Assignment
What lines below contain the string "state"? List them all.

*** Supplied material Section Begins ***

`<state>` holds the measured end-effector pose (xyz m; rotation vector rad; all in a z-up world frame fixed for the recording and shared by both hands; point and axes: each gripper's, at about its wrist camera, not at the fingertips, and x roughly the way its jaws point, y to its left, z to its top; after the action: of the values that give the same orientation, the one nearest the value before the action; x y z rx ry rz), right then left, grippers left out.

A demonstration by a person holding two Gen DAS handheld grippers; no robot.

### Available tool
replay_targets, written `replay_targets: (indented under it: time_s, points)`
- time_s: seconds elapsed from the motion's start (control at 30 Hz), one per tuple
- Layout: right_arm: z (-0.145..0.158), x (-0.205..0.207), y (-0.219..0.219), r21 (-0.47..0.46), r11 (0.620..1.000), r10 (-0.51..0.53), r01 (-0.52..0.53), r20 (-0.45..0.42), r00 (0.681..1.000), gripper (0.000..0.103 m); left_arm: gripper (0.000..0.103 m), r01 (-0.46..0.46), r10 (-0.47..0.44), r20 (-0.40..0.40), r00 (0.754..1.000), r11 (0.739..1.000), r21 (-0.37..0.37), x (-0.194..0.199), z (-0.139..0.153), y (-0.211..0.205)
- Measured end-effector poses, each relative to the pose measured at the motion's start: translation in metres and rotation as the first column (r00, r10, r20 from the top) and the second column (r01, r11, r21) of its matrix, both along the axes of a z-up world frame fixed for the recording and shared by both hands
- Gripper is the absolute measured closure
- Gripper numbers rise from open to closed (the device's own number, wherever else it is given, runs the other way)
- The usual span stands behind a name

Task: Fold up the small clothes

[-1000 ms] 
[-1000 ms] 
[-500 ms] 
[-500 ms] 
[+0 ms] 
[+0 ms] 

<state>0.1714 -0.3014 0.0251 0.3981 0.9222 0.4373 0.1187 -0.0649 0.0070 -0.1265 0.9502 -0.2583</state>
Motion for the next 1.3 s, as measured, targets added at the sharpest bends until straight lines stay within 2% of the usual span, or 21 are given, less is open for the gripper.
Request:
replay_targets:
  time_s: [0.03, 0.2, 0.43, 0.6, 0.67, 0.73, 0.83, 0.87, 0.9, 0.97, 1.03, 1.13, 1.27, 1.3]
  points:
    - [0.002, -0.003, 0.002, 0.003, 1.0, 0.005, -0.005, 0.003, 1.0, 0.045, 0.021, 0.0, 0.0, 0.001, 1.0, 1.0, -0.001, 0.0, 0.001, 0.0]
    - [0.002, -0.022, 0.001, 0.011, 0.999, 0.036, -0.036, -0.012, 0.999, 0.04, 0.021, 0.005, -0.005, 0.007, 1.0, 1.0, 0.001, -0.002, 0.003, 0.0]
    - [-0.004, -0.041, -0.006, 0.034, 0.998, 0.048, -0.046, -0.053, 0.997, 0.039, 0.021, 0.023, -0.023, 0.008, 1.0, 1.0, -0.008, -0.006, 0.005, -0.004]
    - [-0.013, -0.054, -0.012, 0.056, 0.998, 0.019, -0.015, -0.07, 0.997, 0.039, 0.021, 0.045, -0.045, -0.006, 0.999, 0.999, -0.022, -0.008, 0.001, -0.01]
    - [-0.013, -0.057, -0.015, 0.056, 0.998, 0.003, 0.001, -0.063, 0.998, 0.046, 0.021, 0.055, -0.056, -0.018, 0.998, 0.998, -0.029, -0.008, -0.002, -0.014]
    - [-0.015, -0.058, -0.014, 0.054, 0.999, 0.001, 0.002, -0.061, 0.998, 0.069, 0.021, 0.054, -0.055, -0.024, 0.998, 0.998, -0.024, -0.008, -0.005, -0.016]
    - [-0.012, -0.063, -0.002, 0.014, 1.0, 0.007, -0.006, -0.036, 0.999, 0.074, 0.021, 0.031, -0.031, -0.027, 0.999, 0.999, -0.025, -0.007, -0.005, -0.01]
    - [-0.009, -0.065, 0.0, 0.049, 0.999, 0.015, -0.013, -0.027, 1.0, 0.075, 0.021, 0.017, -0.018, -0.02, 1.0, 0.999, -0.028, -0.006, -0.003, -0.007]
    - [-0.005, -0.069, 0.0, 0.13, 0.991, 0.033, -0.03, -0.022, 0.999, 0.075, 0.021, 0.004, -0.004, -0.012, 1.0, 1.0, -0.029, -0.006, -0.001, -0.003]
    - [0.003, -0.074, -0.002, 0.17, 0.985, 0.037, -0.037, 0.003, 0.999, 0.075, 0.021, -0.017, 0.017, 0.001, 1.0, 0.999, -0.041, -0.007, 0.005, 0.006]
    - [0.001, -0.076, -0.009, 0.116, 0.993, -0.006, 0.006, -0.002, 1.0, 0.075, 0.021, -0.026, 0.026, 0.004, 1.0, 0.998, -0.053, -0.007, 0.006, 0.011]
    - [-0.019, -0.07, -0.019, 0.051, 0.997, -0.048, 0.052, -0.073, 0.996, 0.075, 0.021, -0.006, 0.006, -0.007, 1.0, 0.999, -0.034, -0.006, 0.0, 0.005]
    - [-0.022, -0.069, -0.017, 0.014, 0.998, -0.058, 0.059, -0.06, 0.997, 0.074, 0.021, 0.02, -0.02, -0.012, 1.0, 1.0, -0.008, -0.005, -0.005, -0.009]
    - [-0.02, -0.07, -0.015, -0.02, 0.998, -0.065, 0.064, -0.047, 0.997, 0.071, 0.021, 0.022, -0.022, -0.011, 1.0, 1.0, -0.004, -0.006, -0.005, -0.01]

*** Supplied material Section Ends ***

Task output
`<state>` holds the measured end-effector pose (xyz m; rotation vector rad; all in a z-up world frame fixed for the recording and shared by both hands; point and axes: each gripper's, at about its wrist camera, not at the fingertips, and x roughly the way its jaws point, y to its left, z to its top; after the action: of the values that give the same orientation, the one nearest the value before the action; x y z rx ry rz), right then left, grippers left out.
<state>0.1714 -0.3014 0.0251 0.3981 0.9222 0.4373 0.1187 -0.0649 0.0070 -0.1265 0.9502 -0.2583</state>

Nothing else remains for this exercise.